SignalDesk
Cut median time-to-first-response from 36h to 2.5h and reduced tier-1 escalations by 41% inside one quarter.
Client / Project
SignalDesk is an internal Meta.Dev product that demonstrates AI-native customer support routing. We built it against a real ticketing workload (one of our portfolio clients) to validate that an agentic triage layer could replace the human-only escalation queue used by most B2B SaaS support teams.
Problem
The reference workload had three problems that compound: tickets were getting misrouted by keyword-based rules, tier-1 agents were spending more time triaging than resolving, and the escalation queue had a 36-hour median time-to-first-response. The team's first instinct was to hire more agents. Their real problem was classification.
Approach
Two engineers, eight weeks. The system has three components: a classifier that scores incoming tickets across intent, urgency, and required expertise; a retrieval layer over historical resolutions that suggests likely playbooks; and a routing agent that either dispatches to the correct queue or, for high-confidence trivial tickets, drafts a response the agent reviews before sending.

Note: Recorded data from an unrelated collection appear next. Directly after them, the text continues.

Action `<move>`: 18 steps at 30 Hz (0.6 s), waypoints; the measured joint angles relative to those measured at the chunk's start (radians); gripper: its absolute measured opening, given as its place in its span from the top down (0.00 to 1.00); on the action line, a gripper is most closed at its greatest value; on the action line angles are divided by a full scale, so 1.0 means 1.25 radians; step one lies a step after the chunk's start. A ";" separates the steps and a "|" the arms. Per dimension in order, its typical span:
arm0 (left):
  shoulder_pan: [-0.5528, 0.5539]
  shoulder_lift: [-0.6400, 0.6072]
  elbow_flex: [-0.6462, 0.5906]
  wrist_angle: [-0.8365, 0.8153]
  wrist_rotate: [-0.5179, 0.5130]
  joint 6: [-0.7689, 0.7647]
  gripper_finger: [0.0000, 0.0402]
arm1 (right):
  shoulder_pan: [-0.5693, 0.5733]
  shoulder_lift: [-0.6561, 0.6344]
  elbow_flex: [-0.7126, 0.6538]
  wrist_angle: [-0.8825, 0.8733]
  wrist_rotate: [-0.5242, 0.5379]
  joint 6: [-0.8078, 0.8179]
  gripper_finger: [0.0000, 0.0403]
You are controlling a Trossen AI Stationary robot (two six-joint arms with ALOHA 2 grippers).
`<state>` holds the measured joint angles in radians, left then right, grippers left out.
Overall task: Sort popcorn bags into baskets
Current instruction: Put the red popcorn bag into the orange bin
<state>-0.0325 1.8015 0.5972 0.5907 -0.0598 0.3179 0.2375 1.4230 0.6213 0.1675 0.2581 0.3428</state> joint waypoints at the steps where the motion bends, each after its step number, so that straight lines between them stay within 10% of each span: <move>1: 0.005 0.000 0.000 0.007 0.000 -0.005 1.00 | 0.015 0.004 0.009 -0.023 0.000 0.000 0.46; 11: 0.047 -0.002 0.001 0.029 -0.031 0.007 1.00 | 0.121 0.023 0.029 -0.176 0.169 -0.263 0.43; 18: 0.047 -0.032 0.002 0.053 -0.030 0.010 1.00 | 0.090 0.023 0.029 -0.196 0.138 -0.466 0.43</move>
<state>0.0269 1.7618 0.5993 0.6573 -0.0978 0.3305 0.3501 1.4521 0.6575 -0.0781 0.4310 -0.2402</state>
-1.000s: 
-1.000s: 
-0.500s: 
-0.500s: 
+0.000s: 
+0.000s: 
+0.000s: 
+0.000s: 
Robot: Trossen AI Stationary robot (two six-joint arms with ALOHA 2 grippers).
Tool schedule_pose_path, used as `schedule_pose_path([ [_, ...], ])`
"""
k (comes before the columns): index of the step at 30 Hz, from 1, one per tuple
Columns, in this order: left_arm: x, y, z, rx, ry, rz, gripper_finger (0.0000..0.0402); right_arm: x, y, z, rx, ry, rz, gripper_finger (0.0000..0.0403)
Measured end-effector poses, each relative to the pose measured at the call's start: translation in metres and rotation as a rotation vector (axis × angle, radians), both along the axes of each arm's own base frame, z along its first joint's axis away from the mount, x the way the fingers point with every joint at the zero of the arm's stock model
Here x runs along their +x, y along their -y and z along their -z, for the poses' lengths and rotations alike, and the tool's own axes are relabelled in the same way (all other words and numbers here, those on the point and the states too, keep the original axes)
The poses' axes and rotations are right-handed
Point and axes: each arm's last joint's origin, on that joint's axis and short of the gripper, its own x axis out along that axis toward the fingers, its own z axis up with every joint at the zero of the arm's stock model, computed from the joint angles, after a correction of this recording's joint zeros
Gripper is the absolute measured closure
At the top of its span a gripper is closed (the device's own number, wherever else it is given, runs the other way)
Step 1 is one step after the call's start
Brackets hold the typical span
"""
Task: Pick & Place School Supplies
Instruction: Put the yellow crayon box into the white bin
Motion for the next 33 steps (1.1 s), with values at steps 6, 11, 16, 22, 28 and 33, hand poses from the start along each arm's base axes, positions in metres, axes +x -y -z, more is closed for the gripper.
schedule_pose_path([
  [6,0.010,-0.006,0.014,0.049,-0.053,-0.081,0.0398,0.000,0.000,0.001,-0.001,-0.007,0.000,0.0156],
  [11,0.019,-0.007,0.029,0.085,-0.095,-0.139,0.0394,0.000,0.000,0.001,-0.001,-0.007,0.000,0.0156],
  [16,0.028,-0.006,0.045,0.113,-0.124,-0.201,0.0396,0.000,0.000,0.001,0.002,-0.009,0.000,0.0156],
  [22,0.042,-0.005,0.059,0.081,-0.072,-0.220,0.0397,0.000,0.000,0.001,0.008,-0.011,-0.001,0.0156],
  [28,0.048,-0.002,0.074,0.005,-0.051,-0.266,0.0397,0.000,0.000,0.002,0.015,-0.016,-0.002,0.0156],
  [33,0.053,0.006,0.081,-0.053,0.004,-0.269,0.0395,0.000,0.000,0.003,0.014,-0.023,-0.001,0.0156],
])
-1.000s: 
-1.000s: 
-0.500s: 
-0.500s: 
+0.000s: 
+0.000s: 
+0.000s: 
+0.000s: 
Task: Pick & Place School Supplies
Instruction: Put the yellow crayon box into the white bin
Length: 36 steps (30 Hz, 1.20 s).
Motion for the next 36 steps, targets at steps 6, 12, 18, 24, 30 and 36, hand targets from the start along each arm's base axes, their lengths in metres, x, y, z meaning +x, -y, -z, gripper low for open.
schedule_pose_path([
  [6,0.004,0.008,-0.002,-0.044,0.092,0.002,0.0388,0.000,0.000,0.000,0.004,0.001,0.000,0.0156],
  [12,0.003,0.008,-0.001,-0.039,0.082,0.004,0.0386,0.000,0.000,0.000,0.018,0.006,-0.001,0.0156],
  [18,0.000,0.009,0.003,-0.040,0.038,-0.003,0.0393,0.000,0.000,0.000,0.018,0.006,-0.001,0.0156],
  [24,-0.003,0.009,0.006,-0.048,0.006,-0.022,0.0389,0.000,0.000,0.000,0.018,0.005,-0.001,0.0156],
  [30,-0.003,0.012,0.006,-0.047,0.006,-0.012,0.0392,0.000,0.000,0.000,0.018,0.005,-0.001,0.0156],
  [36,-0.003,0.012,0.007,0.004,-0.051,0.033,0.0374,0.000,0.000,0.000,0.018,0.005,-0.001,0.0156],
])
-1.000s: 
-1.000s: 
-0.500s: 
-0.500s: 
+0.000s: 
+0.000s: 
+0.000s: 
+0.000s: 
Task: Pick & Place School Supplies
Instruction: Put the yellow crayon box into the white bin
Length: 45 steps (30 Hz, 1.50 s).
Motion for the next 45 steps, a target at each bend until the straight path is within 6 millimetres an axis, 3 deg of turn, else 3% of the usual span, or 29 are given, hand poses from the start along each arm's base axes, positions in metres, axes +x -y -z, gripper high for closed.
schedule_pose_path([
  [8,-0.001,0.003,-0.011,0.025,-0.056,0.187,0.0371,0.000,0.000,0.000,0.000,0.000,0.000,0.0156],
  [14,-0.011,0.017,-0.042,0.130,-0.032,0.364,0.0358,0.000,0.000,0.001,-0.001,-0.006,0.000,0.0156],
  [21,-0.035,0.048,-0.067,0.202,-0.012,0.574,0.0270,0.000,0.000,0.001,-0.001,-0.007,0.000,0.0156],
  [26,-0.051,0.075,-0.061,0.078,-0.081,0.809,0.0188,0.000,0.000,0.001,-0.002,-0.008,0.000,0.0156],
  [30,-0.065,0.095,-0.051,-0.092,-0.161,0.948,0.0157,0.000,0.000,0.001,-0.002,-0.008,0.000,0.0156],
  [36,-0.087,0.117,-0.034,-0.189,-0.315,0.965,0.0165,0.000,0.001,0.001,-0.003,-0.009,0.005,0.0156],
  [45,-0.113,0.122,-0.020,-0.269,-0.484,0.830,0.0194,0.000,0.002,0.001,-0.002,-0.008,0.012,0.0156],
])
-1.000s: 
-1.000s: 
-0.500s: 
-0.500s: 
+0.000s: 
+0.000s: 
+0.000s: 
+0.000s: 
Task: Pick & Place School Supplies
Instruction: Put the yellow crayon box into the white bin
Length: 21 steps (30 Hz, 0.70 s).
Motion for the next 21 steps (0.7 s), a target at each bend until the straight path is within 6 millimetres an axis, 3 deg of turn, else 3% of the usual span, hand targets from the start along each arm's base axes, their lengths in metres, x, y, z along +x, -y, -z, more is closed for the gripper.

We made deliberate choices to keep the system debuggable. Every routing decision logs the classifier scores, the retrieved historical tickets, and the model's stated reasoning. When a routing is wrong, the support lead can see exactly why and the model can be corrected via labelled examples — no retraining required.
Outcome
Median time-to-first-response dropped from 36 hours to 2.5 hours within the first month of production traffic. Tier-1 escalations dropped 41% — not because tier-1 agents got faster, but because the trivial 30% of tickets that used to hit them now self-resolve. The team kept the same headcount and used the slack to invest in longer-tail problem categories the old system couldn't handle at all.